Network Parameter Optimization #

Netty provides ChannelOption to optimize TCP parameter configuration. In order to improve the throughput of network communication, it is necessary for us to master some optional network parameters. In the previous lessons, we have introduced some commonly used parameters. This time, we will further expand on them.

SO_SNDBUF/SO_RCVBUF

The size of the TCP send buffer and receive buffer. In order to achieve maximum network throughput, SO_SNDBUF should not be smaller than the product of bandwidth and delay. SO_RCVBUF will continue to hold data until it is read by the application process. If SO_RCVBUF is full, the receiving end will notify the remote TCP protocol to close the window, ensuring that SO_RCVBUF will not overflow.

The size setting of SO_SNDBUF/SO_RCVBUF is recommended to be based on the average size of messages, not the maximum message size. Setting it based on the maximum message size will result in additional memory waste. A more flexible way is to dynamically adjust the size of the buffer. This is where the advantage of ByteBuf comes in. Netty’s ByteBuf supports dynamic capacity adjustment, and provides ready-to-use tools, such as the AdaptiveRecvByteBufAllocator, which dynamically adjusts the capacity of the receive buffer.

TCP_NODELAY

Whether to enable the Nagle algorithm. The Nagle algorithm accumulates network packets in a cache and sends them only when a certain amount has accumulated, in order to avoid frequent transmission of small packets. The Nagle algorithm is very effective in scenarios with a large amount of traffic, but it can cause some data delay. If you are sensitive to data transmission latency, you should disable this parameter.

SO_BACKLOG

The maximum length of the request queue for completed three-way handshakes. The server may handle multiple connections at the same time. In high-concurrency scenarios with a large number of connections, this parameter should be appropriately increased. However, SO_BACKLOG should not be too large, otherwise it may not prevent SYN-Flood attacks.

SO_KEEPALIVE

Connection keep-alive. When the TCP SO_KEEPALIVE attribute is enabled, TCP will actively detect the connection status. Linux has set a default heartbeat frequency of 2 hours. The TCP keep-alive mechanism is mainly used to recycle connections that have been idle for a long time, and is not suitable for high real-time scenarios.

In high-connection scenarios, you may encounter error messages such as “too many open files.” Therefore, it is necessary to optimize the maximum file handle number on the Linux operating system. You can achieve this by adding the following configuration in the file /etc/security/limits.conf:

* soft nofile 1000000

* hard nofile 1000000

After making the modifications, execute the sysctl -p command to make the configuration take effect. Then, use the ulimit -a command to check if the parameters have taken effect.
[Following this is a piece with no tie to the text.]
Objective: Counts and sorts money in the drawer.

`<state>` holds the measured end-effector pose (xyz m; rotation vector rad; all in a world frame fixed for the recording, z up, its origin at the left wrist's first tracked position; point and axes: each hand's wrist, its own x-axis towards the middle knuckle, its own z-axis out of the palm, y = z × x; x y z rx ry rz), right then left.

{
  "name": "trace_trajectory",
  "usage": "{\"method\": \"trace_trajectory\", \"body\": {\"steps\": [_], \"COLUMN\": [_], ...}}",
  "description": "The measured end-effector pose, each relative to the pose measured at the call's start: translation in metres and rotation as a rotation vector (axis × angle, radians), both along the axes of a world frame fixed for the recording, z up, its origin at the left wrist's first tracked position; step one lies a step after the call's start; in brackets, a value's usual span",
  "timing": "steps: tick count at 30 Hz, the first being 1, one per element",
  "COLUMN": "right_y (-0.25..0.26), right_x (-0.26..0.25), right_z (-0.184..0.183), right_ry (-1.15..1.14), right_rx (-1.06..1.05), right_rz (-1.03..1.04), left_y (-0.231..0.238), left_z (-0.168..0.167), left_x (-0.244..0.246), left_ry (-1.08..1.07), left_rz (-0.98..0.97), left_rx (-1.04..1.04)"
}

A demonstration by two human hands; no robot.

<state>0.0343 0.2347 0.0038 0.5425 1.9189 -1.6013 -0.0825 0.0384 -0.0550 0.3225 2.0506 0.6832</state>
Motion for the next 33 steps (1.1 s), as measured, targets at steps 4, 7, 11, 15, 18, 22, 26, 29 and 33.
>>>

The Necessity of a Business Thread Pool #

Netty is implemented based on the Reactor thread model. The number of I/O threads is fixed and resources are precious. The ChannelPipeline is responsible for the propagation of all events. If any ChannelHandler needs to perform time-consuming operations, the I/O threads will be blocked, and the entire system may be overwhelmed. Therefore, it is recommended to create a custom business thread pool in the ChannelHandler to handle time-consuming operations. Taking an RPC framework as an example, when the service provider processes an RPC request call, the RPC request is submitted to the custom business thread pool for execution, as shown below:

public class RpcRequestHandler extends SimpleChannelInboundHandler<MiniRpcProtocol<MiniRpcRequest>> {

    @Override
    protected void channelRead0(ChannelHandlerContext ctx, MiniRpcProtocol<MiniRpcRequest> protocol) {
        RpcRequestProcessor.submitRequest(() -> {
            // Handle the RPC request
        });
    }
}

We often use the new HandlerXXX() method to initialize channels. For each new connection established, new instances of HandlerA and HandlerB will be initialized. If the system hosts 10,000 connections, then 20,000 handlers will be initialized, causing a significant waste of memory.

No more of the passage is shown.